Но определюсь и по прибору, решил я и подумал, что буду вспугивать уток и водяных курочек, и они, взмахивая крыльями и оставляя серебристые цепочки следа на свинцовой глади, будут разбегаться, а вот лебедь — птица загадочная, только гордо головой поведет, но не запаникует, не взлетит.
Я, теряя высоту и забирая влево от дороги, вспомнил хмыканье комэска, его иронические кивки. Что ж он думает: я трус?
Я разозлился и отмочил невероятное — вопреки инстинкту самосохранения, здравому смыслу, приказу, я потянул ручку на себя, и винт глухо зарокотал в облаке. Плевать я хотел на всех «мессеров», пройду и над облаками, на высоте, а если и появится «худой», то стоит отжать ручку — и пусть ищет в облаке, как в молоке. Мы снова шли над облаками в сияющих лучах. Я, уверенный, педалью выдерживал курс и, бросив ручку, выстукивал по планшету навязавшийся мотивчик: «Карамболина, Карамболетта». А дальше забыл. А вот «красавчик» наш распевает «Карамболину» всю, и ромашки поднес актрисе. Не робеет же. Кольнула ревность. Ведь актриса смотрела на меня. Это точно, надо только набраться смелости и познакомиться.
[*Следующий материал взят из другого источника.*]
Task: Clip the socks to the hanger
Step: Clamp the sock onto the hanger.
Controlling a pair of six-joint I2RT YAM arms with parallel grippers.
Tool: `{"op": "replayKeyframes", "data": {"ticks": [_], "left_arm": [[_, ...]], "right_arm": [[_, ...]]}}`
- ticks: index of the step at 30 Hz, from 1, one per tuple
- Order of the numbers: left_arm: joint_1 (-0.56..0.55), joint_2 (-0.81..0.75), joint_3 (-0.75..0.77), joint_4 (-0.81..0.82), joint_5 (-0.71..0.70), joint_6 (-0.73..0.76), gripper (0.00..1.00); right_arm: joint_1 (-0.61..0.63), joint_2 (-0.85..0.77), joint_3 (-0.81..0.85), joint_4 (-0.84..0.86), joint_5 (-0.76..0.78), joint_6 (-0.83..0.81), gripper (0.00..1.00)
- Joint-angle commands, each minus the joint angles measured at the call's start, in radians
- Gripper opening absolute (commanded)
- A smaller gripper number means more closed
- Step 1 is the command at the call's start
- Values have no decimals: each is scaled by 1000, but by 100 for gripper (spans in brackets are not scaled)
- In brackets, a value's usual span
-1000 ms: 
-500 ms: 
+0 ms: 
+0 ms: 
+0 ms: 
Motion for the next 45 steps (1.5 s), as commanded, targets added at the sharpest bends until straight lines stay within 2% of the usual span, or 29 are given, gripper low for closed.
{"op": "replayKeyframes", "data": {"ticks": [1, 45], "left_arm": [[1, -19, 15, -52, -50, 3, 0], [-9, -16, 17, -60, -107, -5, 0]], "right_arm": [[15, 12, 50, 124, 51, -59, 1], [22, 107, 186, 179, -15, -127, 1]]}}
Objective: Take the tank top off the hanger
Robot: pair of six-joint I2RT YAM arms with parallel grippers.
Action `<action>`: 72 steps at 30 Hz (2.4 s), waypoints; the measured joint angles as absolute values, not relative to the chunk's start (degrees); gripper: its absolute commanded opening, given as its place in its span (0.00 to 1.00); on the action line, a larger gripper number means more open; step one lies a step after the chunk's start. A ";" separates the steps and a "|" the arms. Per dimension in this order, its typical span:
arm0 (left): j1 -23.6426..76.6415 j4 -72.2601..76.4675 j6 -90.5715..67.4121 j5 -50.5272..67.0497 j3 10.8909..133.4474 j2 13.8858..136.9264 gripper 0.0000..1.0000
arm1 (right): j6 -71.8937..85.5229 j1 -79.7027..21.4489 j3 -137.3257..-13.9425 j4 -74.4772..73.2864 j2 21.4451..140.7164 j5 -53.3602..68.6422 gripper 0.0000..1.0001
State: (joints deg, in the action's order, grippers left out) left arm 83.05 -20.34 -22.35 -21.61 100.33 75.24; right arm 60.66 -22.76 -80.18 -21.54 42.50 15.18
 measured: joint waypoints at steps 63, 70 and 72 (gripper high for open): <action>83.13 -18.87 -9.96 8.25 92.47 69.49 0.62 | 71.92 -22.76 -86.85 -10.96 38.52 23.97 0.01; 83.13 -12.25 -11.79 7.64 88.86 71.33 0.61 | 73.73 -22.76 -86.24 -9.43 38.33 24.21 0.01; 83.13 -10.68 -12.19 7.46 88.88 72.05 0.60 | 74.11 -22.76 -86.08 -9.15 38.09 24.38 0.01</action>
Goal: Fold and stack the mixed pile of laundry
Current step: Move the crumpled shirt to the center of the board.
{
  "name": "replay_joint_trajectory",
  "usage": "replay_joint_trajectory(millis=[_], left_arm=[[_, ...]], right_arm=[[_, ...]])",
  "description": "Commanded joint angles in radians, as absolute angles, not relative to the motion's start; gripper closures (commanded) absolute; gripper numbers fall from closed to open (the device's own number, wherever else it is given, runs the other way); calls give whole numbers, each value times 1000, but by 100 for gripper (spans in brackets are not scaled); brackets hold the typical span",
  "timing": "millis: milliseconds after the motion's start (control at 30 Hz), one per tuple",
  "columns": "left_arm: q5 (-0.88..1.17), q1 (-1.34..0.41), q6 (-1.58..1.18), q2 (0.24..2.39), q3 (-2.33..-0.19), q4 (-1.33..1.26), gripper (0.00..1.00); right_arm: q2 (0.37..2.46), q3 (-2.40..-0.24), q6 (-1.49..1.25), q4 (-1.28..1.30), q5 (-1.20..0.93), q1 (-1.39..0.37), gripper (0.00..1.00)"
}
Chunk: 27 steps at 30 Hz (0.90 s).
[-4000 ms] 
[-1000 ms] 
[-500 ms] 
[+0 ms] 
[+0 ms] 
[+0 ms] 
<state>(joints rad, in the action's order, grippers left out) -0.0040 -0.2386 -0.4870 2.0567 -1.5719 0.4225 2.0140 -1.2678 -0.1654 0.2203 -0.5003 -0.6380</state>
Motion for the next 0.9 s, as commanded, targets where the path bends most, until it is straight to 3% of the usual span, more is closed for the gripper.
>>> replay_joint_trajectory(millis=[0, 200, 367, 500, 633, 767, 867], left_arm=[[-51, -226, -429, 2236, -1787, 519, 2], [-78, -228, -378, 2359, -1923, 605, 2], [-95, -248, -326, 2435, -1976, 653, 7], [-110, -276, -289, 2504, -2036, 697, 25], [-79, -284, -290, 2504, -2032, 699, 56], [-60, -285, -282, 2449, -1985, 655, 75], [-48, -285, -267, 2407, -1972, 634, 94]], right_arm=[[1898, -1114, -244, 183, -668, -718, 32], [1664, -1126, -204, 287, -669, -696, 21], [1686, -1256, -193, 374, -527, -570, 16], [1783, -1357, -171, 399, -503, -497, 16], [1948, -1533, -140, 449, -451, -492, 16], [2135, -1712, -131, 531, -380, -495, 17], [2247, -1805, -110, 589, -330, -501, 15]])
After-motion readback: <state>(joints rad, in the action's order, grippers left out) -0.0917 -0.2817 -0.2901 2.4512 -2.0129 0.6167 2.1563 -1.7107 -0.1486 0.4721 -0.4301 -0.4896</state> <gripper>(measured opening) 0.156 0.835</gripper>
Ну — что я за человек? С «мессером» воюю, а подойти к актрисе боюсь. Прилечу, пойду, решил я, но тут же рассмеялся, искренне, до слез. Это я-то подойду? С официантками в столовой — язык к гортани прилипает, они меня подкармливают и защищают от наших зубоскалов, а тут… актриса. Представляю, каков я буду в своем бордовом полинялом комбинезоне, из-под коротких штанин торчат худые, в американских ботинках, ноги. Пугало! И что я скажу? Вот уж потеха для наших остряков! Меня бросило в жар, и я выглянул из-за козырька. Струя воздуха охладила лицо. Я высунул руку, рукава упруго надулись, прохлада облепила грудь. Нет уж, пусть «красавчик» ухлестывает. У него два «Знамени», а у меня одно, и форма у него с иголочки, и сапоги лаковые, натянутые, как он поучает нас, на фильдеперсовый носок, присыпанный тальком, — во как! Не то что я, «пугало» в американских ботинках! И танцевать он умеет. Но почему он? Ведь я слыхал сам, как актриса сказала аккомпаниаторше: «Посмотри, какой бледный и печальный мальчик — прямо-таки Печорин».